┌─ DATA PROVIDED

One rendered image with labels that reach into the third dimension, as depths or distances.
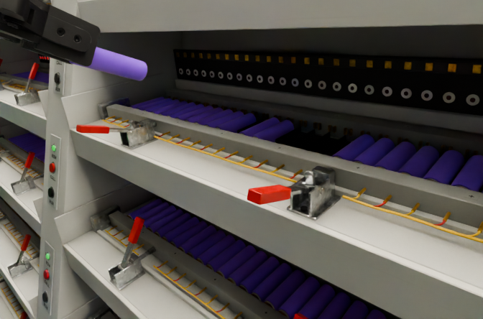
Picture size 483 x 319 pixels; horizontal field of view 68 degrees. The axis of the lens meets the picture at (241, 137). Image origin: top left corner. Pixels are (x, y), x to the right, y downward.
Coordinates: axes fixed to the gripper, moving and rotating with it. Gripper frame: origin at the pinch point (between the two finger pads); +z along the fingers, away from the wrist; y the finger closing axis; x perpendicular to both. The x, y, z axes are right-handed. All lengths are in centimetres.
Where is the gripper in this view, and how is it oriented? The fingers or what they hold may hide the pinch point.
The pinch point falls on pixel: (60, 37)
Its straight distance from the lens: 31.2
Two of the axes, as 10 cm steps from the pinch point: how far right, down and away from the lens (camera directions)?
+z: 6.2, 1.8, 7.6
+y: -7.4, -1.9, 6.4
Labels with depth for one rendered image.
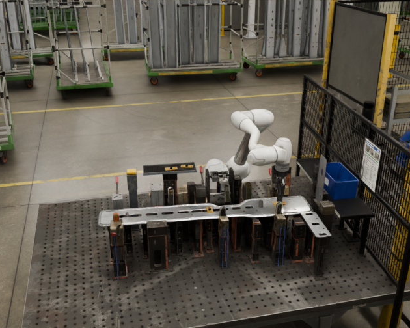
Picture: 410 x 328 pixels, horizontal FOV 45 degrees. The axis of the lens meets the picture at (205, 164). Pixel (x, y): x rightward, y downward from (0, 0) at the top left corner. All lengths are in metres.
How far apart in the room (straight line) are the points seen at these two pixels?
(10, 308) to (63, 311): 1.31
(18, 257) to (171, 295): 2.14
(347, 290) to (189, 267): 0.97
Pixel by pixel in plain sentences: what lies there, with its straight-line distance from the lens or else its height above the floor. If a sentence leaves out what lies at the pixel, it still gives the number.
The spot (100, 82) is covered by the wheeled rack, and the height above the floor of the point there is 0.28.
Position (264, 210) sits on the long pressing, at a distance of 3.21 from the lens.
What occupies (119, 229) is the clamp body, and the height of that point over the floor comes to 1.05.
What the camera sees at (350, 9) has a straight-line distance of 5.61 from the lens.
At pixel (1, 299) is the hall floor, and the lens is 4.35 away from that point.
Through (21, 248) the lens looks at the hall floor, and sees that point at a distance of 4.91.
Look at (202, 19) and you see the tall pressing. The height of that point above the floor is 1.18.
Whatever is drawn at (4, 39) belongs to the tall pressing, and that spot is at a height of 0.90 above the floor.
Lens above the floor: 2.58
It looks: 24 degrees down
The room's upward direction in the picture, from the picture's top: straight up

└─

■ **WHAT IS BEING ASKED**: Exact retyping is needed for the line with "It looks: 24 degrees down" and for each line after it through the end of the listing above; no other lines belong.

■ **ANSWER BOX**:
It looks: 24 degrees down
The room's upward direction in the picture, from the picture's top: straight up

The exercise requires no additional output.